→ **DATASET EXCERPT**:
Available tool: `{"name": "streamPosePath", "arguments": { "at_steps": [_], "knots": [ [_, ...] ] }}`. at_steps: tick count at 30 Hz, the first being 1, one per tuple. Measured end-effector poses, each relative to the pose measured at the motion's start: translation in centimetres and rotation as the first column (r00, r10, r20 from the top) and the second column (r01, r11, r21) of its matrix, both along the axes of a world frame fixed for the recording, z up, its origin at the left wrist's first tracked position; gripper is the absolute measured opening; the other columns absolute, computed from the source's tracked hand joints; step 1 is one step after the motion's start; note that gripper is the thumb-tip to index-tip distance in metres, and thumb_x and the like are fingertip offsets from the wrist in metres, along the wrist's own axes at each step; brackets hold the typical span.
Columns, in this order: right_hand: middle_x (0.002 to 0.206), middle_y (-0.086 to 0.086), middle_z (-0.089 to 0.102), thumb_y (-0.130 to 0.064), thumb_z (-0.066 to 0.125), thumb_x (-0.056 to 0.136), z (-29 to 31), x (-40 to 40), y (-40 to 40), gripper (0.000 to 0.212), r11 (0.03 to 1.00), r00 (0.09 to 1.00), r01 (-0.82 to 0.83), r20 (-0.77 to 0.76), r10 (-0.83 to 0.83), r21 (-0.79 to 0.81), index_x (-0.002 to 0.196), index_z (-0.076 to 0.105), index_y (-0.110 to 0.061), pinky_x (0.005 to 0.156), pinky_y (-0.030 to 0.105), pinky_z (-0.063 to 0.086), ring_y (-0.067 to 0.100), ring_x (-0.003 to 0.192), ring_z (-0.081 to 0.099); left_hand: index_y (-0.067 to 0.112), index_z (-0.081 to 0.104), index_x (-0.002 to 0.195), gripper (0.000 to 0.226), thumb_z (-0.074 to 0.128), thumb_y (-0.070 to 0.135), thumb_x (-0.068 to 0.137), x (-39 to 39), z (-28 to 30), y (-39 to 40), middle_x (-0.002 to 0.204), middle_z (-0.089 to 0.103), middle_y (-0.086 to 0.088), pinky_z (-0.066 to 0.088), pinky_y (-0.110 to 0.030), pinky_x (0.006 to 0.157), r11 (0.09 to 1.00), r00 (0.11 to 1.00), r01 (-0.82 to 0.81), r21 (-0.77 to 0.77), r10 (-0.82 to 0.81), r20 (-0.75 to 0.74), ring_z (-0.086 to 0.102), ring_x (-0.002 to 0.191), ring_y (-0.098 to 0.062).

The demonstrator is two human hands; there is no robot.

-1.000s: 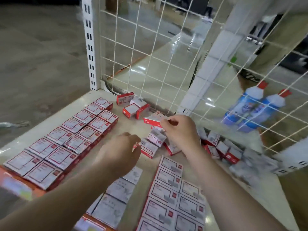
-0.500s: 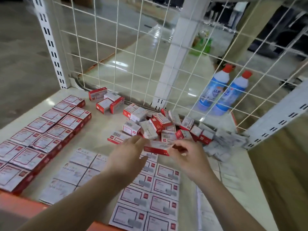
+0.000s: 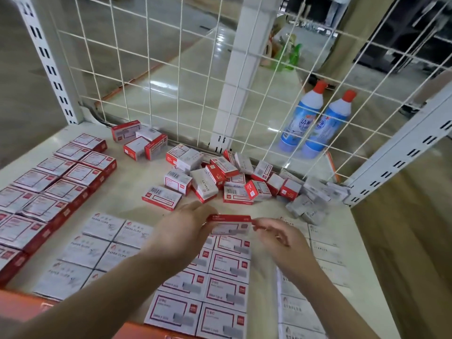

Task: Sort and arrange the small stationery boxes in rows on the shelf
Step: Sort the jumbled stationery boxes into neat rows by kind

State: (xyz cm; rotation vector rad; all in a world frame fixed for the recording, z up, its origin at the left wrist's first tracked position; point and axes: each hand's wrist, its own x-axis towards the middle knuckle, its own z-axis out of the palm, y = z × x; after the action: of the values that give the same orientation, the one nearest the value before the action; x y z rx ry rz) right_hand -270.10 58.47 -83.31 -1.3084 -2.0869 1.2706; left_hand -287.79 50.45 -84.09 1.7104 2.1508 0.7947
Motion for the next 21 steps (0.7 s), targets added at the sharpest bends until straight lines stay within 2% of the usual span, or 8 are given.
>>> {"name": "streamPosePath", "arguments": {
  "at_steps": [3, 6, 9, 12, 14, 16, 18, 21],
  "knots": [
    [0.112, -0.021, 0.055, -0.020, 0.059, 0.088, -0.2, 0.3, 0.1, 0.041, 0.995, 0.994, -0.100, 0.055, 0.099, 0.020, 0.120, 0.047, -0.042, 0.076, 0.010, 0.044, -0.006, 0.097, 0.053, 0.030, 0.054, 0.104, 0.013, 0.043, 0.031, 0.096, 0.2, 0.0, 0.4, 0.098, 0.059, 0.012, 0.051, -0.018, 0.071, 0.992, 0.979, -0.068, -0.103, 0.086, 0.183, 0.057, 0.082, -0.004],
    [0.111, -0.028, 0.052, -0.023, 0.065, 0.084, -0.4, 0.4, 0.0, 0.053, 0.985, 0.984, -0.166, 0.075, 0.164, 0.034, 0.120, 0.040, -0.053, 0.079, 0.013, 0.045, -0.005, 0.096, 0.054, 0.031, 0.055, 0.101, 0.013, 0.043, 0.033, 0.096, 0.3, -0.4, 0.7, 0.088, 0.058, 0.015, 0.049, -0.018, 0.061, 0.977, 0.958, -0.048, -0.209, 0.105, 0.269, 0.057, 0.072, -0.005],
    [0.101, -0.026, 0.056, -0.018, 0.068, 0.082, -0.6, 0.4, -0.1, 0.049, 0.982, 0.983, -0.180, 0.060, 0.176, 0.056, 0.109, 0.045, -0.053, 0.074, 0.006, 0.044, -0.009, 0.087, 0.055, 0.028, 0.059, 0.103, 0.018, 0.043, 0.032, 0.096, 0.1, -0.7, 0.7, 0.090, 0.059, 0.014, 0.051, -0.020, 0.063, 0.961, 0.941, -0.002, -0.276, 0.095, 0.324, 0.057, 0.072, -0.008],
    [0.097, -0.016, 0.062, -0.016, 0.070, 0.080, -0.9, 0.5, 0.0, 0.043, 0.981, 0.982, -0.186, 0.058, 0.182, 0.055, 0.100, 0.051, -0.049, 0.077, 0.010, 0.046, -0.007, 0.086, 0.057, 0.024, 0.061, 0.108, 0.022, 0.045, 0.031, 0.096, 0.1, -1.0, 0.7, 0.088, 0.059, 0.016, 0.048, -0.013, 0.058, 0.955, 0.909, 0.001, -0.298, 0.123, 0.397, 0.058, 0.070, -0.009],
    [0.096, -0.013, 0.064, -0.017, 0.072, 0.079, -1.2, 0.5, 0.0, 0.042, 0.985, 0.986, -0.166, 0.041, 0.164, 0.057, 0.102, 0.053, -0.046, 0.079, 0.012, 0.047, -0.006, 0.086, 0.059, 0.022, 0.061, 0.113, 0.024, 0.047, 0.030, 0.095, 0.1, -1.1, 0.7, 0.087, 0.061, 0.013, 0.045, -0.012, 0.056, 0.960, 0.874, -0.020, -0.278, 0.152, 0.461, 0.059, 0.071, -0.008],
    [0.095, -0.012, 0.065, -0.020, 0.072, 0.079, -1.4, 0.5, 0.1, 0.038, 0.989, 0.992, -0.127, 0.021, 0.126, 0.072, 0.108, 0.056, -0.038, 0.078, 0.010, 0.047, -0.006, 0.085, 0.059, 0.021, 0.058, 0.118, 0.027, 0.051, 0.029, 0.093, 0.1, -1.2, 0.6, 0.085, 0.064, 0.010, 0.048, -0.016, 0.060, 0.964, 0.839, -0.046, -0.261, 0.179, 0.514, 0.061, 0.072, -0.007],
    [0.093, -0.012, 0.066, -0.018, 0.071, 0.079, -1.4, 0.5, 0.1, 0.036, 0.992, 0.997, -0.077, -0.010, 0.078, 0.096, 0.108, 0.057, -0.035, 0.075, 0.007, 0.045, -0.007, 0.084, 0.058, 0.022, 0.057, 0.119, 0.029, 0.055, 0.029, 0.091, 0.1, -1.5, 0.4, 0.085, 0.066, 0.012, 0.054, -0.023, 0.072, 0.964, 0.824, -0.078, -0.253, 0.205, 0.528, 0.064, 0.080, -0.006],
    [0.091, -0.014, 0.066, -0.015, 0.071, 0.079, -1.3, 0.6, 0.1, 0.037, 0.990, 0.999, -0.026, -0.042, 0.032, 0.141, 0.103, 0.055, -0.038, 0.073, 0.004, 0.042, -0.008, 0.085, 0.057, 0.023, 0.061, 0.113, 0.027, 0.057, 0.032, 0.088, 0.4, -1.9, 0.2, 0.091, 0.066, 0.014, 0.055, -0.030, 0.082, 0.965, 0.852, -0.103, -0.242, 0.211, 0.479, 0.063, 0.088, -0.005]
  ]
}}
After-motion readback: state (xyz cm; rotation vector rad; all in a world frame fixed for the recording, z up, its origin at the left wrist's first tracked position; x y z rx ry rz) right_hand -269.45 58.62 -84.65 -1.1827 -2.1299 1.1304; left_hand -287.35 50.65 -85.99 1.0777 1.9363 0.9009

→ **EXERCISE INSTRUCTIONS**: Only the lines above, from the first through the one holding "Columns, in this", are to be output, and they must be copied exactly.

→ **WRITTEN ANSWER**:
Available tool: `{"name": "streamPosePath", "arguments": { "at_steps": [_], "knots": [ [_, ...] ] }}`. at_steps: tick count at 30 Hz, the first being 1, one per tuple. Measured end-effector poses, each relative to the pose measured at the motion's start: translation in centimetres and rotation as the first column (r00, r10, r20 from the top) and the second column (r01, r11, r21) of its matrix, both along the axes of a world frame fixed for the recording, z up, its origin at the left wrist's first tracked position; gripper is the absolute measured opening; the other columns absolute, computed from the source's tracked hand joints; step 1 is one step after the motion's start; note that gripper is the thumb-tip to index-tip distance in metres, and thumb_x and the like are fingertip offsets from the wrist in metres, along the wrist's own axes at each step; brackets hold the typical span.
Columns, in this order: right_hand: middle_x (0.002 to 0.206), middle_y (-0.086 to 0.086), middle_z (-0.089 to 0.102), thumb_y (-0.130 to 0.064), thumb_z (-0.066 to 0.125), thumb_x (-0.056 to 0.136), z (-29 to 31), x (-40 to 40), y (-40 to 40), gripper (0.000 to 0.212), r11 (0.03 to 1.00), r00 (0.09 to 1.00), r01 (-0.82 to 0.83), r20 (-0.77 to 0.76), r10 (-0.83 to 0.83), r21 (-0.79 to 0.81), index_x (-0.002 to 0.196), index_z (-0.076 to 0.105), index_y (-0.110 to 0.061), pinky_x (0.005 to 0.156), pinky_y (-0.030 to 0.105), pinky_z (-0.063 to 0.086), ring_y (-0.067 to 0.100), ring_x (-0.003 to 0.192), ring_z (-0.081 to 0.099); left_hand: index_y (-0.067 to 0.112), index_z (-0.081 to 0.104), index_x (-0.002 to 0.195), gripper (0.000 to 0.226), thumb_z (-0.074 to 0.128), thumb_y (-0.070 to 0.135), thumb_x (-0.068 to 0.137), x (-39 to 39), z (-28 to 30), y (-39 to 40), middle_x (-0.002 to 0.204), middle_z (-0.089 to 0.103), middle_y (-0.086 to 0.088), pinky_z (-0.066 to 0.088), pinky_y (-0.110 to 0.030), pinky_x (0.006 to 0.157), r11 (0.09 to 1.00), r00 (0.11 to 1.00), r01 (-0.82 to 0.81), r21 (-0.77 to 0.77), r10 (-0.82 to 0.81), r20 (-0.75 to 0.74), ring_z (-0.086 to 0.102), ring_x (-0.002 to 0.191), ring_y (-0.098 to 0.062).

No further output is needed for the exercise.